European Parliament’s Environment Committee votes overwhelmingly for reform of EU deep-sea fisheries management while the Fisheries Committee decides to stall the process

Date: March 22, 2013

On Wednesday the Environment Committee of the European Parliament overwhelmingly voted in favour of total reform of the EU’s deep-sea fishing Regulation by 58 votes to one. The vote by the Environment Committee, based on a proposal from Member of European Parliament (MEP) Anna Rosbach, would establish a rigorous science based process to setting quotas to fish deep-sea species, prevent the bycatch of the most vulnerable deep-sea species, require prior impact assessments for all deep-sea bottom fisheries, and phase-out deep-sea bottom trawl fishing and bottom gillnet fishing.
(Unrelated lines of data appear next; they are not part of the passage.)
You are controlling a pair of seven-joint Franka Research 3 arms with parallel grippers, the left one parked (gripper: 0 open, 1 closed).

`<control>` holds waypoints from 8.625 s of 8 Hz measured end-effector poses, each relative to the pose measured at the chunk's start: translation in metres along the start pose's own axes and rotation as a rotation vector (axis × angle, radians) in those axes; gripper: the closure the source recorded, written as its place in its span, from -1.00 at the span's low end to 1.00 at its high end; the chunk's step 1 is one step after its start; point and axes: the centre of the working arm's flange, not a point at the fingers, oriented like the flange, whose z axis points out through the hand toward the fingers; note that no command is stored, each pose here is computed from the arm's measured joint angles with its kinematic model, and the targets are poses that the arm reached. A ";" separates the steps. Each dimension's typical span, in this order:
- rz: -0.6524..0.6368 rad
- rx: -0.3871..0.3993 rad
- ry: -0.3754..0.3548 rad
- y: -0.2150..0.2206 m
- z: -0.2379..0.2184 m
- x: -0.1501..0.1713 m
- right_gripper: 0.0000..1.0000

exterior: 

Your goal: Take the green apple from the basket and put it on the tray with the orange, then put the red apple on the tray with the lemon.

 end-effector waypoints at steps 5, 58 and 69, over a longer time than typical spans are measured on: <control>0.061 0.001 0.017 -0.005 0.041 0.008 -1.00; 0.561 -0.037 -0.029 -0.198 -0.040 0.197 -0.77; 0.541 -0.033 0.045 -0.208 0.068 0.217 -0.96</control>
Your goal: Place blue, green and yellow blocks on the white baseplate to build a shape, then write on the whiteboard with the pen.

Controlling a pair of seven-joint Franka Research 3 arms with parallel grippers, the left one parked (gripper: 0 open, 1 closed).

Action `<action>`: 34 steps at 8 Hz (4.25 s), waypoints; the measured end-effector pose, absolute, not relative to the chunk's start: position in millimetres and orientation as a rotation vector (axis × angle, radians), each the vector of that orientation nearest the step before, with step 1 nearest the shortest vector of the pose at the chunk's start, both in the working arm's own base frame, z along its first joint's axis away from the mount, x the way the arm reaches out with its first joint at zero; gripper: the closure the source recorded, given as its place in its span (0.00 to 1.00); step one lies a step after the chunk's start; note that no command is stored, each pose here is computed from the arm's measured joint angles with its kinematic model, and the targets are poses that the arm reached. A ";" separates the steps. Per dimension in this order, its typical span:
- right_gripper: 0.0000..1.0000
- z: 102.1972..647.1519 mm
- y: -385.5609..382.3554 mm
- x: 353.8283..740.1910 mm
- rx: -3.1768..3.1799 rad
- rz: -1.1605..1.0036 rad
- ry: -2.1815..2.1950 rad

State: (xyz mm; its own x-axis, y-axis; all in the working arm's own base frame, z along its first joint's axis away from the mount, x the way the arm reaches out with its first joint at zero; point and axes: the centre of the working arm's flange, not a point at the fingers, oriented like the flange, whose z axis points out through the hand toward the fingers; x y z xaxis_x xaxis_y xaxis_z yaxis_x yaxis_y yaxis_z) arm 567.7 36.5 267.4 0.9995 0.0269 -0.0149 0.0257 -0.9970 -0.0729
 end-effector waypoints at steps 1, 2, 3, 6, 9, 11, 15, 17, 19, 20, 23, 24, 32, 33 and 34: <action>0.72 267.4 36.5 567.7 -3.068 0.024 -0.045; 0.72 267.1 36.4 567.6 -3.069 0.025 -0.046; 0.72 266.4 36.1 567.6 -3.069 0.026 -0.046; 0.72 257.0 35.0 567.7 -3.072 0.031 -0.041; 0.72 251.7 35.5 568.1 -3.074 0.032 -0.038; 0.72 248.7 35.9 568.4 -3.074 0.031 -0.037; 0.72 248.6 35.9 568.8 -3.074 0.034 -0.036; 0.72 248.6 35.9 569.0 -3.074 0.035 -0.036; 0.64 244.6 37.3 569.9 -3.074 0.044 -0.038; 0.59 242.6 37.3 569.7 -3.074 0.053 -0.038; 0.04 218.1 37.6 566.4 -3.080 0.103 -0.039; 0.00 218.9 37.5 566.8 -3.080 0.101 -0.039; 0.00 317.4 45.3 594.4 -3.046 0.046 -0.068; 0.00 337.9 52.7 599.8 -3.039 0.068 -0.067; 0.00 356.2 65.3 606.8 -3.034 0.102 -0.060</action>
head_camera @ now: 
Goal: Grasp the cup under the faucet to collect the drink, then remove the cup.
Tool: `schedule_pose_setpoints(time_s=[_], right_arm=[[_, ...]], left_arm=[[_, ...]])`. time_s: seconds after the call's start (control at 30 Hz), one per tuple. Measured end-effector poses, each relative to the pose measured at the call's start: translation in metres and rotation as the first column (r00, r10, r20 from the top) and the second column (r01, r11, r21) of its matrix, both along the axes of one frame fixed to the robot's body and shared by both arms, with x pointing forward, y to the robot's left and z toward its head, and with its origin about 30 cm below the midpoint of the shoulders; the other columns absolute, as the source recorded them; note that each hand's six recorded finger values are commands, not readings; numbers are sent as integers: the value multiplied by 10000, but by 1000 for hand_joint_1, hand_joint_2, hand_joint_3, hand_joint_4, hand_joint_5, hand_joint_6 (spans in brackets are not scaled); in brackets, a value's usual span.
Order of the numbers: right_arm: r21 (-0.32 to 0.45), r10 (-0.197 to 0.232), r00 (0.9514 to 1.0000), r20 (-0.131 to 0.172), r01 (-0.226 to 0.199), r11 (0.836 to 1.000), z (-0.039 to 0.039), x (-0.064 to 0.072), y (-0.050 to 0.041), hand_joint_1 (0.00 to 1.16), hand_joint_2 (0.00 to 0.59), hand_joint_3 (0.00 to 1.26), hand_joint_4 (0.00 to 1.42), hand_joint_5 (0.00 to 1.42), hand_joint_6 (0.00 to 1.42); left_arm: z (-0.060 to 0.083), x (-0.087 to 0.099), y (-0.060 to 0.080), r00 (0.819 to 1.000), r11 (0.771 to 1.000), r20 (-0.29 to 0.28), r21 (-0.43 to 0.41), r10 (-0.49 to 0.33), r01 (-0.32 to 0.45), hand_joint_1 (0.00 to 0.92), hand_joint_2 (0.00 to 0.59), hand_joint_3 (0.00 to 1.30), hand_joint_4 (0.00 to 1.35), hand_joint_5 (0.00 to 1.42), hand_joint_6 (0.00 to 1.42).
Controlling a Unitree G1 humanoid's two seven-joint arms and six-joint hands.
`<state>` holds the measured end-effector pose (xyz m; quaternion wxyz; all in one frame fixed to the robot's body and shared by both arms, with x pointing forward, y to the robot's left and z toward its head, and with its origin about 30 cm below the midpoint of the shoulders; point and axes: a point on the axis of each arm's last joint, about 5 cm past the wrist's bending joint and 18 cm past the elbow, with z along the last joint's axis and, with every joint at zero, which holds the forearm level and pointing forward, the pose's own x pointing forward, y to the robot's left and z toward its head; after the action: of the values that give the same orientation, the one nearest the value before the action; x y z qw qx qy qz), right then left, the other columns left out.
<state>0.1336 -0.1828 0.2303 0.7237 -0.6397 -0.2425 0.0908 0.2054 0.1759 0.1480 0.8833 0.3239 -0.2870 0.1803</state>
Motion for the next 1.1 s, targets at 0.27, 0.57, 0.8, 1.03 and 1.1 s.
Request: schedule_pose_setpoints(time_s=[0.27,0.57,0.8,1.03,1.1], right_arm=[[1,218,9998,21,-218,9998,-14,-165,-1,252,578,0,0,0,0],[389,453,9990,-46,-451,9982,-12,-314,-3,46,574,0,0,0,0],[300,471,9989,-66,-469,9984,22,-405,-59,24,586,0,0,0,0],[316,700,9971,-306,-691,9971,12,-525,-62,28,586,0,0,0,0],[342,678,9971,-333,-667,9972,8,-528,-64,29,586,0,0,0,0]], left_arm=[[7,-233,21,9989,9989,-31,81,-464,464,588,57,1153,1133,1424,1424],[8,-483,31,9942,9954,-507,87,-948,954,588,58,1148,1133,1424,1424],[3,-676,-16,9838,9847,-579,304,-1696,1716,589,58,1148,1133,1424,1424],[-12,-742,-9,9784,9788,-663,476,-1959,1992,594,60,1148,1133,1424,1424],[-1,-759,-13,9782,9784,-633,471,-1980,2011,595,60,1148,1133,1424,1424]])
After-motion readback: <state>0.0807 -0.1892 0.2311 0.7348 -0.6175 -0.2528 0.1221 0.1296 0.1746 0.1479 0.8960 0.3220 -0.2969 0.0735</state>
Hailed by campaigners as a very positive sign for the future of the regulation of deep-sea fisheries in the Northeast Atlantic which would achieve much needed protection for deep-sea species and ecosystems, the vote was welcomed as in line with public opinion which has consistently supported greater protection for the deep ocean.

Conversely, the Fisheries Committee of the European Parliament, the lead Committee on the deep-sea legislation, is now mired in delays. In a closed door meeting on Thursday just before the Parliament’s Fisheries Committee formally convened, a group of Members of the Fisheries Committee acting on behalf of Europeche and the deep-sea trawl industry, forced a delay in the vote on the deep-sea fisheries regulation.  Initially scheduled for this April, the vote is now likely to be postponed until July at the earliest and possibly sometime after the European summer.  The Fisheries Committee must vote on the legislation before it can be considered by the European Parliament as a whole. Only then can negotiations begin between the Parliament and the European Council which together will decide on the final legislation.

“The vote by the Environment Committee clearly shows that many Members of European Parliament recognize that a fundamental reform of the management of deep-sea fisheries is needed and have voted decisively to do so. However a majority of the Members of the Fisheries Committee imposed a delay on the legislative process in the full knowledge that that Parliament may run out of time to adopt a new regulation before next year’s Parliamentary elections.  It is a blatant delay tactic to facilitate the deep-sea trawl fishing industry’s desire to weaken or kill the regulation”, said Matthew Gianni, Political and Policy Advisor of the Deep Sea Conservation Coalition.

The French government has consistently attempted to delay the EU process of adopting new deep-sea fisheries legislation. Several Spanish, Polish, Scottish and Irish MEPs joined the French Socialist and Conservative MEPs on the Fisheries Committee to force the delay in the process. When the Committee then formally convened Thursday morning, a proposal from Kriton Arsenis, the lead MEP on the deep-sea fisheries legislation in the Fisheries Committee was presented and debated.  Mr. Arsenis’ proposal, similar to the one voted by the Environment Committee, was backed by a number of MEPs on the Committee, including those from the Green Party.  However, in the debate that followed, several MEPs engaged in scaremongering, claiming that phasing out bottom trawling in the deep-sea may lead to a ban on bottom trawl fishing everywhere and, according to one French MEP, even any fishing at all.  These claims were similar to those made by the deep-sea trawl industry ten years ago when the UN General Assembly first began debating the need to managing deep-sea fisheries on the high seas but eventually were dropped as participants in the negotiations at the United Nations recognized them as scare tactics and spurious.

“We hope to see a shift from a reactionary approach to deep-sea fisheries legislation by a number of the Members of the Fisheries Committee to a concrete discussion on the real measures needed to sustainably manage deep-sea fisheries and protect deep-sea ecosystems” concluded Gianni.